I want to send a small reminder that there was the idea adding a public wiki for each project which can react upon wishes of users faster than everything else: http://haskell.org/haskellwiki/Hackage_wiki_page_per_project_discussion Marc Weber

Marc Weber schrieb:
Excerpts from Don Stewart's message of Tue Jun 01 01:13:20 +0200 2010:
I see fairly regular complaints about too many Haskell libraries, bewildering choice of difficult-to-determine quality.
I want to send a small reminder that there was the idea adding a public wiki for each project which can react upon wishes of users faster than everything else: http://haskell.org/haskellwiki/Hackage_wiki_page_per_project_discussion
This seems to be part of current efforts. Quoting http://donsbot.wordpress.com/2010/05/31/there-are-a-hell-of-a-lot-of-haskell... "2. Google Summer of Code: Hackage 2.0 – we have Matt Gruen working this summer to finish the implementation of Hackage 2.0 – an improved Hackage that will allow for many new features to help sort out the wheat from the chaff in Haskell packages: build reports, wiki commenting, and social voting."

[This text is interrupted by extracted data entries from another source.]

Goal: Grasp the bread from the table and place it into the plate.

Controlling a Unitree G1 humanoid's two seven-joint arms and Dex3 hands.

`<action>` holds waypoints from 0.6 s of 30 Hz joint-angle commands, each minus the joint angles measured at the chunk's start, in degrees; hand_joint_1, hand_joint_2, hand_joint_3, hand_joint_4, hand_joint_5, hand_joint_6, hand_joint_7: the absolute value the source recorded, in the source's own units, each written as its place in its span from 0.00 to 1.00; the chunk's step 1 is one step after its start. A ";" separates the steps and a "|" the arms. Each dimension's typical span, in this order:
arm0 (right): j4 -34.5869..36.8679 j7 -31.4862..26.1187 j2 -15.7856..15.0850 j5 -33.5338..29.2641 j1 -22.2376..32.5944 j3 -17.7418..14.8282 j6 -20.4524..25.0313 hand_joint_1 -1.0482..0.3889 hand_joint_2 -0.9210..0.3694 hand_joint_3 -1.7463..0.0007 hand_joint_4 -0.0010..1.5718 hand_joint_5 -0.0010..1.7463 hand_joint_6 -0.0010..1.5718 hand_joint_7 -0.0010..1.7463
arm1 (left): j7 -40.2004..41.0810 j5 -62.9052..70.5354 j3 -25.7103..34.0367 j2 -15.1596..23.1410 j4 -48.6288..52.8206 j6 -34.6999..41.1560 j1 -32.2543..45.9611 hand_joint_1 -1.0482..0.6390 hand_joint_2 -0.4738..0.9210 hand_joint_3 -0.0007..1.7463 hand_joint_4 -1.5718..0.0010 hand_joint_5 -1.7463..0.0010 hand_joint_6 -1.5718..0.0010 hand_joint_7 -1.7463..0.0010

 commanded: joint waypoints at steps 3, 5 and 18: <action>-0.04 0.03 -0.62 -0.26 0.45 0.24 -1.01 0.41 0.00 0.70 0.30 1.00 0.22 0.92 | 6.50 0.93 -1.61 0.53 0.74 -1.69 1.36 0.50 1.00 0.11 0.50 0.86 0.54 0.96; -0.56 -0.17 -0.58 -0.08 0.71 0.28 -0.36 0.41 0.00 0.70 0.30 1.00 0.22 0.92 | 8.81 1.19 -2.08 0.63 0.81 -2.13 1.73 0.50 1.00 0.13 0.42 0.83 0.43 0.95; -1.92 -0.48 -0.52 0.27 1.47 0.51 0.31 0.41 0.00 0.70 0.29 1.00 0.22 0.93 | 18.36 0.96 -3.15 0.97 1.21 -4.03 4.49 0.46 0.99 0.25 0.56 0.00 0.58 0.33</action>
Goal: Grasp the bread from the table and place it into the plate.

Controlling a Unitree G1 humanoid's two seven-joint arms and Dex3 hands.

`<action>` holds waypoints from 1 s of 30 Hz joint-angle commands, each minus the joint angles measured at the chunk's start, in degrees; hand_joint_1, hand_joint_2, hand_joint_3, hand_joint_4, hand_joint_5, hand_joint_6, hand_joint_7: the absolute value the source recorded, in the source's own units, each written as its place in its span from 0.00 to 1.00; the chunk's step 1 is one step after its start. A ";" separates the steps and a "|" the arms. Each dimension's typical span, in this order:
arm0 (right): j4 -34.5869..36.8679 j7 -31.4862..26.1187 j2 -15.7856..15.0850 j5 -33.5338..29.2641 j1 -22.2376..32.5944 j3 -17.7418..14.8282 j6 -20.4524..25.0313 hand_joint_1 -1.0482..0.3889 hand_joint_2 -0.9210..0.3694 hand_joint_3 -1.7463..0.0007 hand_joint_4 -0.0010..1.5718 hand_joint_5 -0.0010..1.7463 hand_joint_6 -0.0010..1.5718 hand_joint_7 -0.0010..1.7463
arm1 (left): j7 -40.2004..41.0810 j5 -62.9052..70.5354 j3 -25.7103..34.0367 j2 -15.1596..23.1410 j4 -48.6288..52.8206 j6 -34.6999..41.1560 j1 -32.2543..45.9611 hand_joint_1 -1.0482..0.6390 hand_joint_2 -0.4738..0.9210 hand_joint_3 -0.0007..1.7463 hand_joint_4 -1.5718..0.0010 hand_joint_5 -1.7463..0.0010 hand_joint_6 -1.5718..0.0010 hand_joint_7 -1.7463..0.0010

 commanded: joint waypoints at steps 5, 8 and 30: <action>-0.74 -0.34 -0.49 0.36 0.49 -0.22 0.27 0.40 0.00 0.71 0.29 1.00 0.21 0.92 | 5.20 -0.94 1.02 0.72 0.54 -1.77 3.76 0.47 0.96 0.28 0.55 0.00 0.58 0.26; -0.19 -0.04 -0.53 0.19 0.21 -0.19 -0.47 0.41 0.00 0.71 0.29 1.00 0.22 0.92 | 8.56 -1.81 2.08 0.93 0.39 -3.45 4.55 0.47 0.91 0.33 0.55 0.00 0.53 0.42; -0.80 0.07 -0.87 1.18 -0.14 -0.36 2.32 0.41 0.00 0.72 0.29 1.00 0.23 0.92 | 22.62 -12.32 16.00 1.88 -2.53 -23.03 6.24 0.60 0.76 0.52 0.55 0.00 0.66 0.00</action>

Forked to the Cafe... Hi all What's the procedure for marking one's own package(s) as deprecated on Hackage? Best wishes Stephen

On Tue, Jun 1, 2010 at 5:55 PM, Stephen Tetley
What's the procedure for marking one's own package(s) as deprecated on Hackage?
Ask Ross Paterson to deprecate your package. Once a package is deprecated it won't show up in the package list anymore but will still be available from the package URL. Regards, Bas

Thanks Bas I've just emailed Ross, so that should be one "zombie" down when he has the chance to update Hackage.

On May 31, 2010, at 19:13 , Don Stewart wrote:
I see fairly regular complaints about too many Haskell libraries, bewildering choice of difficult-to-determine quality.
One thing that might help is just a less cluttered/better organized interface. I always have to use browser find on the package list page. -- brandon s. allbery [solaris,freebsd,perl,pugs,haskell] allbery@kf8nh.com system administrator [openafs,heimdal,too many hats] allbery@ece.cmu.edu electrical and computer engineering, carnegie mellon university KF8NH

2010/6/1 Brandon S. Allbery KF8NH
On May 31, 2010, at 19:13 , Don Stewart wrote:
I see fairly regular complaints about too many Haskell libraries, bewildering choice of difficult-to-determine quality.
One thing that might help is just a less cluttered/better organized interface. I always have to use browser find on the package list page.
The browser find can be quite effective when the descriptions are good. It could also be less boring to use if each package was in a single category. Cheers, Thu

Don wrote
I see fairly regular complaints about too many Haskell libraries, bewildering choice of difficult-to-determine quality.
I've tried to summarize the state of Hackage, and what projects are active to make it easier to find high quality libraries:
Thoughts?
the Hayoo! group is currently extending the search engine, such that it becomes possible, to not only search types and functions, but also search the package descriptions. Building a search index for the cabal package description is already implemented. At the moment the Hayoo! search interface is is the missing part. Technically it's not a difficult extension, but currently we don't have very much spare time. For ranking the results for a package search, a download statistic could be very useful and could easily be integrated. If such a statistic would be available in machine readable format (csv, xml, plain text, ...), we could integrate that. Chees, Uwe P.S.: Sorry for Hayoo! beeing down at the moment. There was a power breakdown at FH Wedel yesterday, and that destroyed the RAID controller of the server running Hayoo!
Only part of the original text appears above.